Dr. Alex Wodak is the president of the Australian Drug Law Reform Foundation and a board member of the Australian Tobacco Harm Reduction Association.
“The major objective is to increase the smoking quit rate in older smokers because that both maximizes and brings forward in time the benefits of smokers switching to lower risk options or quitting. That objective is achieved by continuing current tobacco control policies but complementing these with a full range of tobacco harm reduction options. These need to regulate to maximize benefits and minimize adverse effects with risk proportionate regulations, especially taxation, flavors, advertising and use in public places. The aim is to ensure these lower-risk options are available, accessible, affordable, attractive and safe.”
Dr. LT Kozlowski is a professor of community health and health behavior at the School of Public Health & Health Professions at the University at Buffalo, SUNY, in New York state.

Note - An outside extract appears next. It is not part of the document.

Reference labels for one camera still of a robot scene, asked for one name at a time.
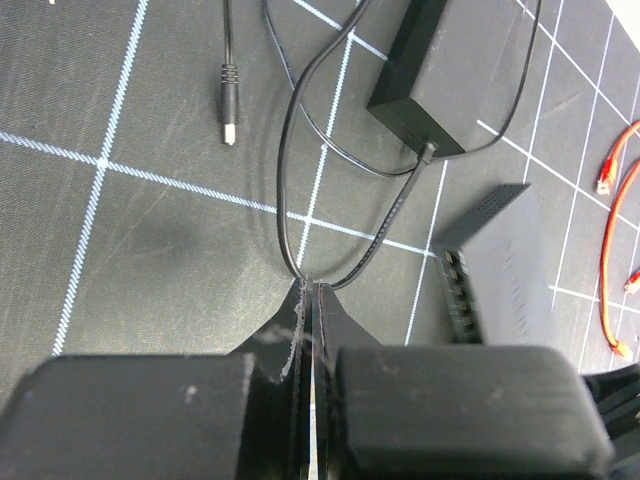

He recently authored a pre-print commentary article analyzing the harm of tribalism in tobacco control and public health. The article is due to be published in the academic journal Nicotine and Tobacco Research.
“Some may think of tobacco control science as an evidence-based, objective, rational scientific citadel. The present account of tribal clashes on THR issues, biased by feelings of trust and mistrust, and arising out of values, moral emotions and attitude roots, seems pertinent to me. That attempts at rational thought are subject to many biasing influences has been recognized for decades. Perhaps being reminded of the multiple non-scientific foundations of viewpoints will cause some reassessments of positions or even the confidence one has in positions. Additional respected experts may not be persuaded to weigh in on THR. But research does argue that such could contribute to progress, especially if otherwise trusted researchers come into the debate.”